Dentists have been warned that they could face more challenges than the average business when the Government brings in Making Tax Digital, as their accounting practices differ from most others.
Making Tax Digital (MTD) will be a new way for businesses to file their tax returns online and HM Revenue & Customs (HMRC) maintains it will modernise the system and help businesses get their tax right with the least administrative burden.
However, the methodology could cause problems for dentists, as the system will hinge on quarterly returns. While any business with a turnover of at least £83,000 will already pay VAT on a quarterly basis and probably prepare monthly annual accounts, dentists do not.
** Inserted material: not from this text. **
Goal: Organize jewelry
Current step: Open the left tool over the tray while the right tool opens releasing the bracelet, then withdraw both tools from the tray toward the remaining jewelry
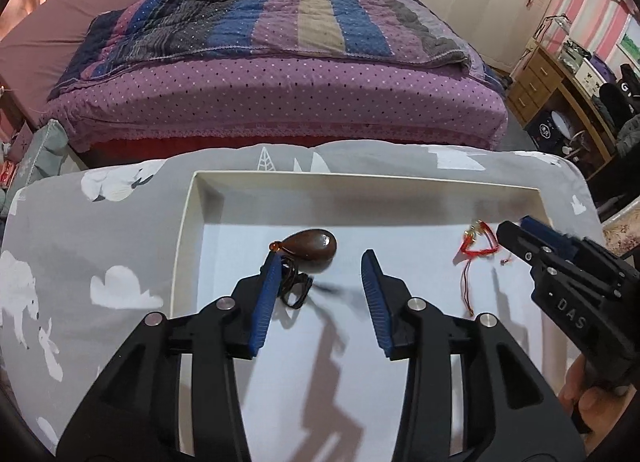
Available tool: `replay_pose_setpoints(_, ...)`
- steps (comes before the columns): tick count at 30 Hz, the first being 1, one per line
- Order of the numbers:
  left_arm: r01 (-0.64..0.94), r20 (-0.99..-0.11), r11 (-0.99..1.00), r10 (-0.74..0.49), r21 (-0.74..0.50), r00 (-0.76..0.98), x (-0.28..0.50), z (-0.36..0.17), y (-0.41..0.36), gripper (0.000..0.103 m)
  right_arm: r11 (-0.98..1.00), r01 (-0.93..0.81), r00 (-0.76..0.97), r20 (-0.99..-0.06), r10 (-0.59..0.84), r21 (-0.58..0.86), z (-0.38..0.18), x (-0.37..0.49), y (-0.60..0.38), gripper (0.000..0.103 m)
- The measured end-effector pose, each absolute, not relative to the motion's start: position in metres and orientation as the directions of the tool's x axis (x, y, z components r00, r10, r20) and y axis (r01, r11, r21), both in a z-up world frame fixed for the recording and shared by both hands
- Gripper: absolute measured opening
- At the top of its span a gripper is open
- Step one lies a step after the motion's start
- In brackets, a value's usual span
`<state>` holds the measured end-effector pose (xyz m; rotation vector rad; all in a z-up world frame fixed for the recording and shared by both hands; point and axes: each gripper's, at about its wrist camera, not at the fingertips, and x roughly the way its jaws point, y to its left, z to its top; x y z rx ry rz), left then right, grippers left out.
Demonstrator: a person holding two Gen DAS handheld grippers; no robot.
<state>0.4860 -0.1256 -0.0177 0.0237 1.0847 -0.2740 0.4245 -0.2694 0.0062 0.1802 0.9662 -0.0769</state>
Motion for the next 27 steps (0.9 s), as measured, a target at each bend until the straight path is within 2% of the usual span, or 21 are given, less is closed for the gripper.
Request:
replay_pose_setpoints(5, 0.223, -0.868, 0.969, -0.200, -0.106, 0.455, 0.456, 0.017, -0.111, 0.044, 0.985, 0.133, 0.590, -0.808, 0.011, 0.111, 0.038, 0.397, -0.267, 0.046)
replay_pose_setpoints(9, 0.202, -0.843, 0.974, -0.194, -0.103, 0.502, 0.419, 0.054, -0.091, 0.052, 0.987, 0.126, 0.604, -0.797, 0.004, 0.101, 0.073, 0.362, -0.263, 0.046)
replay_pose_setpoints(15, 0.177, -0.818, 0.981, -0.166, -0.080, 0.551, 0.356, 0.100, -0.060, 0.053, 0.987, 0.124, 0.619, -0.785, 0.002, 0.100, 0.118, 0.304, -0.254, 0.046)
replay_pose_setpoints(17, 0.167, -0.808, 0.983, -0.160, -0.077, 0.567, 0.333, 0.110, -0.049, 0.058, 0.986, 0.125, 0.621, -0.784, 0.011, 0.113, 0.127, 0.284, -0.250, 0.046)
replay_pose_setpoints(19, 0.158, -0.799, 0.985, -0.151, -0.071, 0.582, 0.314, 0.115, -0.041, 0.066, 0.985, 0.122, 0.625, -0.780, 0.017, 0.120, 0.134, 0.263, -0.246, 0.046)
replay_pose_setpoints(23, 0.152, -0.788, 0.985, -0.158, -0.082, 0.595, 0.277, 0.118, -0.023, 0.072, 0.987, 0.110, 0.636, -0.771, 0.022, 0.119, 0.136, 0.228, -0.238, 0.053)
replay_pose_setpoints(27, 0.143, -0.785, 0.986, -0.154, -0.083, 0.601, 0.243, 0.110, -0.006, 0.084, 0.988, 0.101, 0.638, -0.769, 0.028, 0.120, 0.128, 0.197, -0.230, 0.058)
Dentists are not registered for VAT and even larger practices tend to do one year-end return instead of monthly accounts.
Therefore, in order to comply with the new system, dentists would either need to train existing staff in the new way of working or hire external people to do the accounts for them.
For this reason, the British Dental Association (BDA) has joined many other professional bodies in calls for the implementation of MTD to be postponed to give dentists time to prepare and to increase the turnover limit of businesses from the proposed £10,000 to the VAT threshold of £83,000. The BDA maintains that because of the ‘unique characteristics of the dental sector’, it would be fairer to do this.
Meanwhile, another concern about the proposals is that MTD would widen the cash basis as a method for calculating profits. While this might seem like a good idea, due to accounting for NHS earnings and the link between these and NHS pension contributions, there could be significant complications with regard to tax and pensions for dentists.